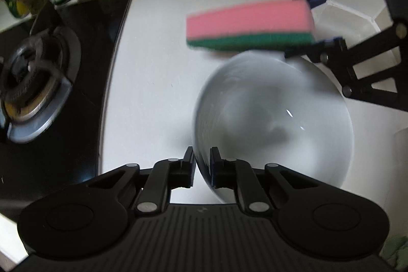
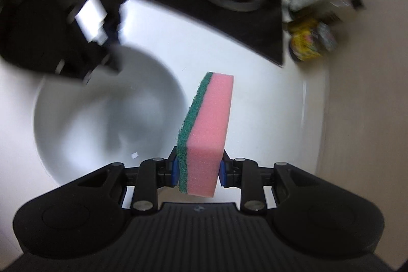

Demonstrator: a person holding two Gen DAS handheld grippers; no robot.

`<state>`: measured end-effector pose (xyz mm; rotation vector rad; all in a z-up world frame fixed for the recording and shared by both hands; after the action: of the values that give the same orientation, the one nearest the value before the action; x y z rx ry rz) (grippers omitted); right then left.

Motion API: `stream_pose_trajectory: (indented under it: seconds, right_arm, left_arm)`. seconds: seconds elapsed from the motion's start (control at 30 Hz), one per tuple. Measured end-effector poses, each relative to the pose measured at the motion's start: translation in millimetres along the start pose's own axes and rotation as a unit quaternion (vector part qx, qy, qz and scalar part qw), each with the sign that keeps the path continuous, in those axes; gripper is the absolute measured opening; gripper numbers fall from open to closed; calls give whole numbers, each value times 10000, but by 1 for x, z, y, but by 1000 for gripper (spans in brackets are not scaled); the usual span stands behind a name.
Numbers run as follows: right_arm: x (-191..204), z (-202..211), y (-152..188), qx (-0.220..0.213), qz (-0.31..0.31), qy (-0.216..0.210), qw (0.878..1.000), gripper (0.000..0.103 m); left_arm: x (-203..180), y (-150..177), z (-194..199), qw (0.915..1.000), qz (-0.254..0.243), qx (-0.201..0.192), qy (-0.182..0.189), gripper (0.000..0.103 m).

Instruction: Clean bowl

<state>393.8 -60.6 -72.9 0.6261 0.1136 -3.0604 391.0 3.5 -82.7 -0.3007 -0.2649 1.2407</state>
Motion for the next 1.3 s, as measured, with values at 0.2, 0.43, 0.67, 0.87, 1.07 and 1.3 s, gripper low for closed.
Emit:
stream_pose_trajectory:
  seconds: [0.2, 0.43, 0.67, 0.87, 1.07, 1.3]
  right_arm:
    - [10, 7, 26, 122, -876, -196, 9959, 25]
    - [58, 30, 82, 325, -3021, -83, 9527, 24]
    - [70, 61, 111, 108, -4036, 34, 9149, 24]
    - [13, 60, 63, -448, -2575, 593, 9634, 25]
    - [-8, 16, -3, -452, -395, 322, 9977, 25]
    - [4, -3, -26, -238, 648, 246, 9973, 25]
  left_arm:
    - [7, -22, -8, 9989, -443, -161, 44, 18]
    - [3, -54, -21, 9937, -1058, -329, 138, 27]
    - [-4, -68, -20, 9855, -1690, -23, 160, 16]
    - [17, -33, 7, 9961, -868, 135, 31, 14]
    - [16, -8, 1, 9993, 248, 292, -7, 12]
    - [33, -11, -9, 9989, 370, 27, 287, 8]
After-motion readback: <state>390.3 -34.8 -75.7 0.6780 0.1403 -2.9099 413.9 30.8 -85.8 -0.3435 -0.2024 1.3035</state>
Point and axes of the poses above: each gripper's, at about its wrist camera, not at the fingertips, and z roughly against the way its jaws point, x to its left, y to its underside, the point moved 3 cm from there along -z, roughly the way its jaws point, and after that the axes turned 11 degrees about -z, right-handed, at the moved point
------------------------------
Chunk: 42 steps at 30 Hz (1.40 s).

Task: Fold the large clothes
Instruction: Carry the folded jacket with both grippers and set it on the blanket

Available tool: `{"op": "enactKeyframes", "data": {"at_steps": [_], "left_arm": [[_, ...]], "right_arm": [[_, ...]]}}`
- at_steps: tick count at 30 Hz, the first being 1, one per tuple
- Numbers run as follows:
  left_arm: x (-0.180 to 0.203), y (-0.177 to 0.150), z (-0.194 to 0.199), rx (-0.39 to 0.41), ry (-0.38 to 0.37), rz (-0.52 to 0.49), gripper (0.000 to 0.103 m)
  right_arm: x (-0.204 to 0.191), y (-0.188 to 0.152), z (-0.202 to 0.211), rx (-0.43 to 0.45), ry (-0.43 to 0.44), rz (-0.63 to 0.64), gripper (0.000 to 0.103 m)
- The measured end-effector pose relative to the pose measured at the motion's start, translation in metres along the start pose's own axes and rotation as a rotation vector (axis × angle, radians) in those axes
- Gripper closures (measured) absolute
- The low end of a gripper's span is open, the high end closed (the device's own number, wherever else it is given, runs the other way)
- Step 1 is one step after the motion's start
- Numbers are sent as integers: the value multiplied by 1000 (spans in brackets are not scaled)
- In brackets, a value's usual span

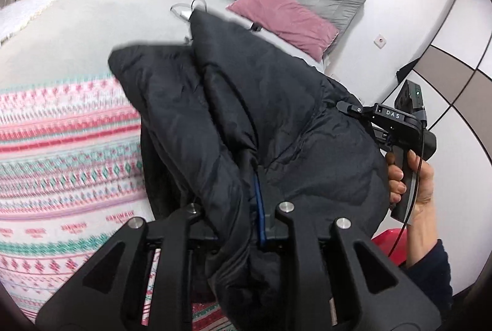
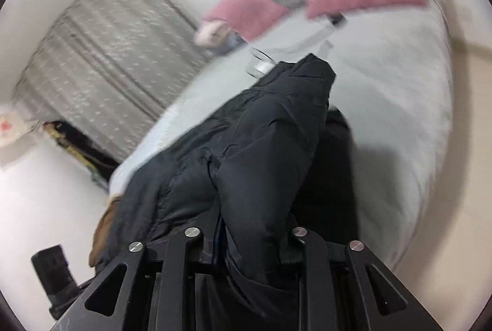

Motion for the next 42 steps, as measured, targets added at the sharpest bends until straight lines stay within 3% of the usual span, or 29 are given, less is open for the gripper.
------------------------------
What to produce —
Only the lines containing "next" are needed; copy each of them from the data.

Exercise answer —
Motion for the next 1.3 s, as measured, with values at 0.2, 0.43, 0.67, 0.87, 1.07 and 1.3 s, gripper low for closed.
Motion for the next 42 steps, as measured, targets added at the sharpest bends until straight lines stay within 3% of the usual span, or 29 are given, less is open for the gripper.

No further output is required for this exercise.